REQUIRED WORK
Count up the lines in the listing below that hold "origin", and answer with the total alone.
━━━━━━━━
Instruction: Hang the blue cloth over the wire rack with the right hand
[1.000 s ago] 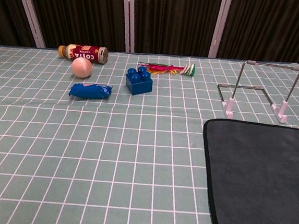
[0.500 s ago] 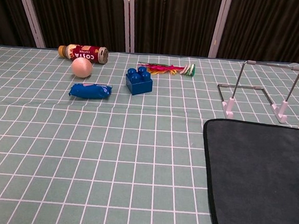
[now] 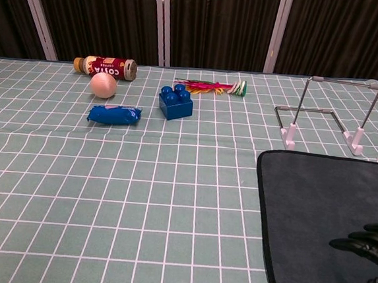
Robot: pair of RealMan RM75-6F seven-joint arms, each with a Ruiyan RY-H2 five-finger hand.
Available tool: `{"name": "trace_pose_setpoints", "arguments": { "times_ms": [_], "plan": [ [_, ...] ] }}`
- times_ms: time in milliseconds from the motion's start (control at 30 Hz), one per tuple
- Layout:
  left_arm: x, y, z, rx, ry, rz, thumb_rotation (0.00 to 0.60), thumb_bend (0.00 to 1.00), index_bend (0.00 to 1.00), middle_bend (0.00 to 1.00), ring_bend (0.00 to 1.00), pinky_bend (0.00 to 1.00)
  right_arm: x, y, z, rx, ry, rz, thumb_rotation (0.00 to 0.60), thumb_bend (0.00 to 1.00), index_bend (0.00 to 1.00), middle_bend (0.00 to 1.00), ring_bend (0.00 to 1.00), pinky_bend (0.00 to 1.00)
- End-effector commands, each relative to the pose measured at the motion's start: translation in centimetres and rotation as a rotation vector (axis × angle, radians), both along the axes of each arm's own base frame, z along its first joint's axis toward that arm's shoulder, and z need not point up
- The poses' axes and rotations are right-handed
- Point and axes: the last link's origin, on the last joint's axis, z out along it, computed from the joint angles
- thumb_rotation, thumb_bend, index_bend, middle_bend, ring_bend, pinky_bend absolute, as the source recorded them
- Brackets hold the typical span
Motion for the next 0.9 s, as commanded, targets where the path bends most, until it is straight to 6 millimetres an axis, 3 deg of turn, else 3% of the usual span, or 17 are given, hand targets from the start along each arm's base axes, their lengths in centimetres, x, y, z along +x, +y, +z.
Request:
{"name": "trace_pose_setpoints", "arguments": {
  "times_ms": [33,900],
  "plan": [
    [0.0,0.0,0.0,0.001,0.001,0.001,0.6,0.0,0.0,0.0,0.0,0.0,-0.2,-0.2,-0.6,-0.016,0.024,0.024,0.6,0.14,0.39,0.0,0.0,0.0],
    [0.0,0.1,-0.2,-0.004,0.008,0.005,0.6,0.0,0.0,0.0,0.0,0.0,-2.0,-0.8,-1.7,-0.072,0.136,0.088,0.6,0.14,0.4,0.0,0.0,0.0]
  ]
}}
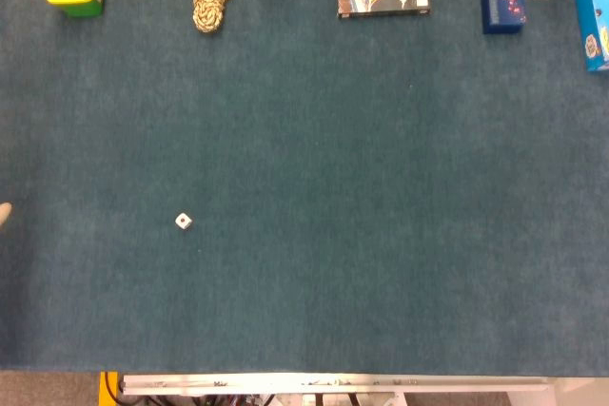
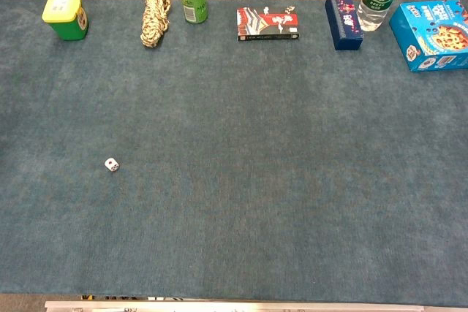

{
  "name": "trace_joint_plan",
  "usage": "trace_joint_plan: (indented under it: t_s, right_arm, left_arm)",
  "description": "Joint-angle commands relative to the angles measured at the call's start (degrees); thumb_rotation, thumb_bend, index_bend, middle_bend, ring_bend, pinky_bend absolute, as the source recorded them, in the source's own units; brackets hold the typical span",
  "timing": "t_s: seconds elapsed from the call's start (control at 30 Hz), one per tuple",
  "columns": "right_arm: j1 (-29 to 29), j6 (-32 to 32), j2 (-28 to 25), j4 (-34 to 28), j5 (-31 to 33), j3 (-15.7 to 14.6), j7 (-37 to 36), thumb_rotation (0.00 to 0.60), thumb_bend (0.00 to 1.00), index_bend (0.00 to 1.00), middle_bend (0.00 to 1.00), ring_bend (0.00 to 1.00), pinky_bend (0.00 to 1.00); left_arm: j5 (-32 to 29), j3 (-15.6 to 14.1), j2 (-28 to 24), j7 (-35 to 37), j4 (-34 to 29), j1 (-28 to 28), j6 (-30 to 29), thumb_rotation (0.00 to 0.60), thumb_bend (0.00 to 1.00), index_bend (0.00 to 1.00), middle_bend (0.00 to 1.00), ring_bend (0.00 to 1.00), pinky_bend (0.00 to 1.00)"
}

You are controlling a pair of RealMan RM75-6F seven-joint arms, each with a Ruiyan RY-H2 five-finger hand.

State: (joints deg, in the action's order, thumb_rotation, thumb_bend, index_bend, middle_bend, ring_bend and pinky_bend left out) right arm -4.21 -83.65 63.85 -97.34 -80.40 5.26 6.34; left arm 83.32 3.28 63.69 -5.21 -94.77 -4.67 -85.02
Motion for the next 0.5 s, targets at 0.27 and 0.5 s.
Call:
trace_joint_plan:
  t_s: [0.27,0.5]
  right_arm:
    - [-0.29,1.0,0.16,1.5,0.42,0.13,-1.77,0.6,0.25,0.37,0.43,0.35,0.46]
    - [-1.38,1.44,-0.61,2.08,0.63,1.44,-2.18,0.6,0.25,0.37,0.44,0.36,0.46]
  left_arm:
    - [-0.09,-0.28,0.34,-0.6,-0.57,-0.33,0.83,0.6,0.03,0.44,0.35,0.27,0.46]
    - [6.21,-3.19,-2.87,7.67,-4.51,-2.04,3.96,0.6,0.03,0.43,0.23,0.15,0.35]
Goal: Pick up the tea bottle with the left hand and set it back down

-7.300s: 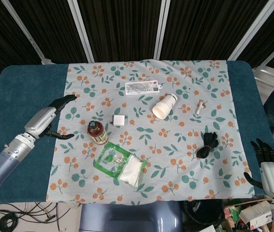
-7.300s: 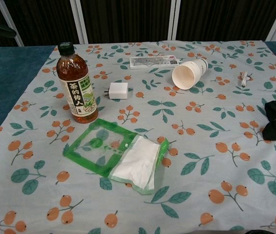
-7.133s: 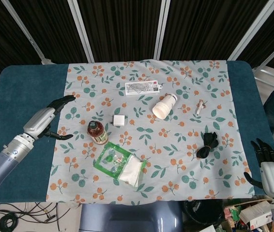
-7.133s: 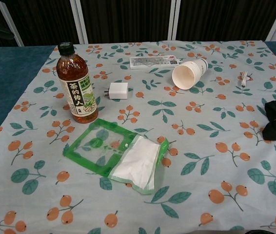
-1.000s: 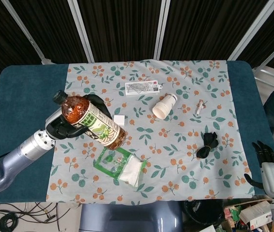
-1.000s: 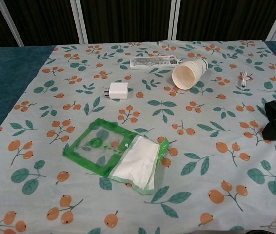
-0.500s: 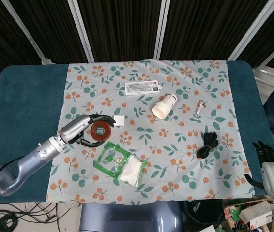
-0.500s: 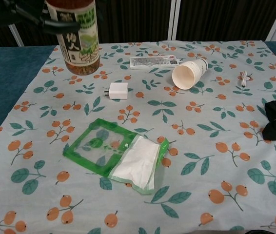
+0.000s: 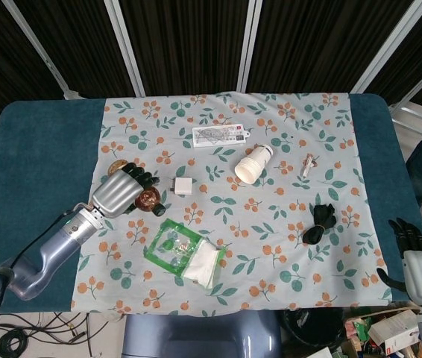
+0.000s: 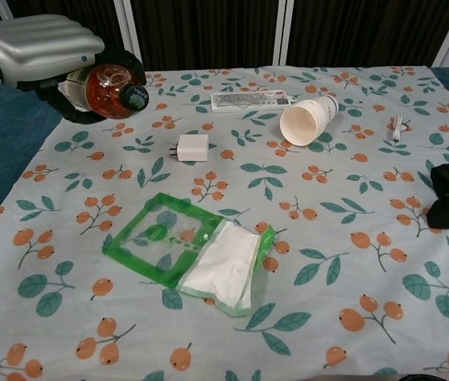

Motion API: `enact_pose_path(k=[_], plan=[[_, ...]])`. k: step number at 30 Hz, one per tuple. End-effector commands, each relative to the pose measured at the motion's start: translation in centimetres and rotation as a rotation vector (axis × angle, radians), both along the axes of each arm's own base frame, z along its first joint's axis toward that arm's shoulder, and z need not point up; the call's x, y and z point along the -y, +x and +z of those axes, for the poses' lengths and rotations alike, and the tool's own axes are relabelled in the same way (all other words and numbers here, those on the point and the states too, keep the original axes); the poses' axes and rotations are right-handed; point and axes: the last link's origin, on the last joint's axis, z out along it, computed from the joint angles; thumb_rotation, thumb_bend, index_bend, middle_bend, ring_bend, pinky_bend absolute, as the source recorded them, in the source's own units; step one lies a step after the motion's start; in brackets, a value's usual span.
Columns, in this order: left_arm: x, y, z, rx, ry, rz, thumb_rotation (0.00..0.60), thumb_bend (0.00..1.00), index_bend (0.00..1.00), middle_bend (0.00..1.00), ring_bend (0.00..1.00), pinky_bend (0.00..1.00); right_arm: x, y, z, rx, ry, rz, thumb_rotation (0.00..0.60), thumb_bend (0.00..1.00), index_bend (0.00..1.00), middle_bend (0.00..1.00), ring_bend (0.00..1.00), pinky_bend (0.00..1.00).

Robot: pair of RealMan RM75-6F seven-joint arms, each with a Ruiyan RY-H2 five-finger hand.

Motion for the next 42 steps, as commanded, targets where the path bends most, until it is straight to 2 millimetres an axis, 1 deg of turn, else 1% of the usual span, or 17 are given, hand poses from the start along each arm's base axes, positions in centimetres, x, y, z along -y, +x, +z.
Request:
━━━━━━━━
EXERCISE ANSWER
2